● Required work
Look below for the lines from the one with "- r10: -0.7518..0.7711" to the one with "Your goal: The", and copy exactly those lines, both ends included.

****

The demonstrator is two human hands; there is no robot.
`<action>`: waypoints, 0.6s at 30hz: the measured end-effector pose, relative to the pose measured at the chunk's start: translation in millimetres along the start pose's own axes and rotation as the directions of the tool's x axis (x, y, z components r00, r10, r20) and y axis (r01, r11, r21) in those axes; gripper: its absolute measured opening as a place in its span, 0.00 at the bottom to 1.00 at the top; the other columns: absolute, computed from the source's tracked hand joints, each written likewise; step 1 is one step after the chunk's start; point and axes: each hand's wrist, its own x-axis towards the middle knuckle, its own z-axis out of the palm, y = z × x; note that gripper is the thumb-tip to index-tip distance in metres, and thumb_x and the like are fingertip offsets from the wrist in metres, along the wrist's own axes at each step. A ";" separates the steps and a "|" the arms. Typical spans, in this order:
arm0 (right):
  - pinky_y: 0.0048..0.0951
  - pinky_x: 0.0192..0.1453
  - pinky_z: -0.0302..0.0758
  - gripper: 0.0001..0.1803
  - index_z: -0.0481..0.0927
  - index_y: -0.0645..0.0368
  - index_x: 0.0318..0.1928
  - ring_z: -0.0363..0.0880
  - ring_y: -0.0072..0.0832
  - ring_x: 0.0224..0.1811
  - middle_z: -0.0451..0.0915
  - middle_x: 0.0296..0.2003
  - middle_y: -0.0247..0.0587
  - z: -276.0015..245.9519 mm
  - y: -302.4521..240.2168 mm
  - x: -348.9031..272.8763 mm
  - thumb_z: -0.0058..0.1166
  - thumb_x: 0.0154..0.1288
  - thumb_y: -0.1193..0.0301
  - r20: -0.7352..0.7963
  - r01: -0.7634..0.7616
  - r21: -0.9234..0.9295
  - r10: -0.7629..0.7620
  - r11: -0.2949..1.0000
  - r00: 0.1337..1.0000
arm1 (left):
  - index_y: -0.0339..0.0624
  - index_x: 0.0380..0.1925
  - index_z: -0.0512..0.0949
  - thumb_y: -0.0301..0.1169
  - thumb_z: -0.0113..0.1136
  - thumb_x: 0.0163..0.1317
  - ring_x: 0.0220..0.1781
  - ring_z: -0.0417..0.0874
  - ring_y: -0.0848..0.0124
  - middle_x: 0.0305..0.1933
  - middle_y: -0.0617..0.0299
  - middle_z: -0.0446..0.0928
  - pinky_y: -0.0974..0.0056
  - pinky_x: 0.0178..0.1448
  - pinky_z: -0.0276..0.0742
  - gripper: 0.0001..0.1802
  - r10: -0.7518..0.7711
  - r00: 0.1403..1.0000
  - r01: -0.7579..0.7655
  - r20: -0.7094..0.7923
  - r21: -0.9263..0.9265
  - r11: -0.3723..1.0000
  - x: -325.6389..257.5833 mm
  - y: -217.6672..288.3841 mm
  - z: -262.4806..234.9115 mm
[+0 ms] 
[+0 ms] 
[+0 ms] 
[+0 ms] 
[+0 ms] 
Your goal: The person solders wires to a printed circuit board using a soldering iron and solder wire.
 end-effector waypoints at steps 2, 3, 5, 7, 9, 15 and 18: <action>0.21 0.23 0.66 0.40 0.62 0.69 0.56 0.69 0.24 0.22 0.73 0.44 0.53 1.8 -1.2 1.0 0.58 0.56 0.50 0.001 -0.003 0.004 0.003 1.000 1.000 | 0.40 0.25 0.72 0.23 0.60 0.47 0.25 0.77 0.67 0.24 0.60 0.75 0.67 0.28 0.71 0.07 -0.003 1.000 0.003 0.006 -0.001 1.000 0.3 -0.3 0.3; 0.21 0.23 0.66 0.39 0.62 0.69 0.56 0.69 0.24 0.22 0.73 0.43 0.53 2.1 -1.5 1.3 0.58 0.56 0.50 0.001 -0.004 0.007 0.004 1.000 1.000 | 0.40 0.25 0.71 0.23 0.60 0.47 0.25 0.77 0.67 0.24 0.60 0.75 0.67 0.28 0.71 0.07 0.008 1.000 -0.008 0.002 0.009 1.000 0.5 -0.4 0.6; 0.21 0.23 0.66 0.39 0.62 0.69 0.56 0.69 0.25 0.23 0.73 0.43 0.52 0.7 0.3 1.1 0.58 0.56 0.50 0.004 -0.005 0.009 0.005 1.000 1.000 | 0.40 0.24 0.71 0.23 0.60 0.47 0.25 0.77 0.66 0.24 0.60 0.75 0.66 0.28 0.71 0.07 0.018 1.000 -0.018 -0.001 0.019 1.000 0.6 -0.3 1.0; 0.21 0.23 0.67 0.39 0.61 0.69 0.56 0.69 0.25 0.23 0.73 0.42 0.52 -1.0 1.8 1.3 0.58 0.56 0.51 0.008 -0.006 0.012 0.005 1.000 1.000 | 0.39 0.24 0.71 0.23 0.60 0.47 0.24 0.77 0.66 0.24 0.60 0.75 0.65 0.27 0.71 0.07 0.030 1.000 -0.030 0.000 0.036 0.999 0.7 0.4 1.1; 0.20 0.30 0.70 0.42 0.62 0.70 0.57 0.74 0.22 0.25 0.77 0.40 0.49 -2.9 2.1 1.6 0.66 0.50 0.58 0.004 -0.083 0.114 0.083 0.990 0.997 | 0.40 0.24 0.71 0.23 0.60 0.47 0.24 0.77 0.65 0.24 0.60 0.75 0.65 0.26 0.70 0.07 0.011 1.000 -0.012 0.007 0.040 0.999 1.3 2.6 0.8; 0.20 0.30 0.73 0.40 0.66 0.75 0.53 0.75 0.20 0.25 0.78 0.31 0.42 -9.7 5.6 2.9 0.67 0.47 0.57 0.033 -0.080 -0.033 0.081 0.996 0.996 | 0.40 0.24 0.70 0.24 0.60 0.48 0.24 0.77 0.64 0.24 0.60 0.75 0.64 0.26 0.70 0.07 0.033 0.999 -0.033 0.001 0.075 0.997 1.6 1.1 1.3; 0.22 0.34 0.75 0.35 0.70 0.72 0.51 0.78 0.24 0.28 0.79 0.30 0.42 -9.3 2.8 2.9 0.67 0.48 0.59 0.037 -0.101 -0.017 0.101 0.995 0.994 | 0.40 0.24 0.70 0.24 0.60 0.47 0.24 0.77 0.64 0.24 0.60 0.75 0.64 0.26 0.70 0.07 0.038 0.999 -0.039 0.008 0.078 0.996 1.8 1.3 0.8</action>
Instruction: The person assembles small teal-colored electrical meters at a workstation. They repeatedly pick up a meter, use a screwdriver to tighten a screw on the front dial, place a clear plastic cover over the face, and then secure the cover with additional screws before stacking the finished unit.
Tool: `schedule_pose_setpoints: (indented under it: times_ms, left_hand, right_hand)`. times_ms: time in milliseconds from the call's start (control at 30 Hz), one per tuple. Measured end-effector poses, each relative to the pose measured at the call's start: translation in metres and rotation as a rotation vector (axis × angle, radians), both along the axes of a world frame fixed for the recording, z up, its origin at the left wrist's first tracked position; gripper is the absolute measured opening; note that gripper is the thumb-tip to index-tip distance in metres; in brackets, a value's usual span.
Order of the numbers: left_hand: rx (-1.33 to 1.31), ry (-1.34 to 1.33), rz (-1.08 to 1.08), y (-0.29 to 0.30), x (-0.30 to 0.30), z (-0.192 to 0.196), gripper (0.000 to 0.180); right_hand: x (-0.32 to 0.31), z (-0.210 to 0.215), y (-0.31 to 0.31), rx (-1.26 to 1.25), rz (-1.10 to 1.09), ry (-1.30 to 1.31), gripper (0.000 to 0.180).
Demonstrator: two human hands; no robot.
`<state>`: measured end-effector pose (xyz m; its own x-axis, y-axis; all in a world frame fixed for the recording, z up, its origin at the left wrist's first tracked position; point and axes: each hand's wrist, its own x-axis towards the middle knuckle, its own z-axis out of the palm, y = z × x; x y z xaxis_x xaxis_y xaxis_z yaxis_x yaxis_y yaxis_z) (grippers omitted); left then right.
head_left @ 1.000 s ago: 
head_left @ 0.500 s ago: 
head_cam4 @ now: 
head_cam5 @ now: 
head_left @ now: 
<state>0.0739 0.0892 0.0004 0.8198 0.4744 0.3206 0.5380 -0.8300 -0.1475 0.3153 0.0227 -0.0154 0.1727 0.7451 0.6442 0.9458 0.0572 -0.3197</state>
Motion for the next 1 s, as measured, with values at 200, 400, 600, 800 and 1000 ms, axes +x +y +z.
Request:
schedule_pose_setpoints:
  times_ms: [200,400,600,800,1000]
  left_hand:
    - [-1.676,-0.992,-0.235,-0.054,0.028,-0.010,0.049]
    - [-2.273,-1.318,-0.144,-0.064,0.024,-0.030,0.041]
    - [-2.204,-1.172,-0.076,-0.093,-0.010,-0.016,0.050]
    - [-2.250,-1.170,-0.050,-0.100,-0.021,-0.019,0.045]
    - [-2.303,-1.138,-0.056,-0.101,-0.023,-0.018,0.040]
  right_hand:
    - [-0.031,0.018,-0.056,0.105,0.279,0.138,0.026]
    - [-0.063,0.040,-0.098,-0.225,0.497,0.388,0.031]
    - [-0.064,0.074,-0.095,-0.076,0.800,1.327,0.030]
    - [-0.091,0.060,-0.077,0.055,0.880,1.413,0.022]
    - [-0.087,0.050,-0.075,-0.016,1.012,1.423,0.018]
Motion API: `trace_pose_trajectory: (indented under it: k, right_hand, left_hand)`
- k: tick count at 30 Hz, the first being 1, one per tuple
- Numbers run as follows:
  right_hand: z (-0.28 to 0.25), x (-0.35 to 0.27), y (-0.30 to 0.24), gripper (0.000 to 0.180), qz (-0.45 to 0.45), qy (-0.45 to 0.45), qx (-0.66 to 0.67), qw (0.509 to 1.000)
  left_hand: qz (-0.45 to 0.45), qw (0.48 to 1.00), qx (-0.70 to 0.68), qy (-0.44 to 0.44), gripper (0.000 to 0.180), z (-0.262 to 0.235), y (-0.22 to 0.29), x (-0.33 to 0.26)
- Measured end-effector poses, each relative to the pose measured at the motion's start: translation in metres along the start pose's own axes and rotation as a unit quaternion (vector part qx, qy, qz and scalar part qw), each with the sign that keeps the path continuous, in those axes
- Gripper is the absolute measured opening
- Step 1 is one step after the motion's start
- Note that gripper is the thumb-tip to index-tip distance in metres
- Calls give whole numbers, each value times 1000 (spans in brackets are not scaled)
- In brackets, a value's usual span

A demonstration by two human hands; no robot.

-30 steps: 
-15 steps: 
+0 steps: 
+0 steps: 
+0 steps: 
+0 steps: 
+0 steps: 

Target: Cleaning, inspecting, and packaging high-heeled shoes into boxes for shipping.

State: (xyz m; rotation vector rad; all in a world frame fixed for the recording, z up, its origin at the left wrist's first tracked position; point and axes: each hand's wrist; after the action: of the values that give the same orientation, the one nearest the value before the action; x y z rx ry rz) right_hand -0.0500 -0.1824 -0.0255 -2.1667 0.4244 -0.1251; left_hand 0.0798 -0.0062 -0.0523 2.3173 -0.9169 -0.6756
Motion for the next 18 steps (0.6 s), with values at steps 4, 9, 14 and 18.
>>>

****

● Output
  - r10: -0.7518..0.7711
  - r00: 0.1403..1.0000
  - r01: -0.7579..0.7655
  - r20: -0.7094..0.7923
  - r21: -0.9263..0.9265
  - r11: -0.3723..1.0000
  - x: -325.6389..257.5833 mm
  - y: -217.6672..288.3841 mm
  - z: -262.4806..234.9115 mm
[+0 ms] 
[+0 ms] 
[+0 ms] 
[+0 ms] 
[+0 ms] 
Your goal: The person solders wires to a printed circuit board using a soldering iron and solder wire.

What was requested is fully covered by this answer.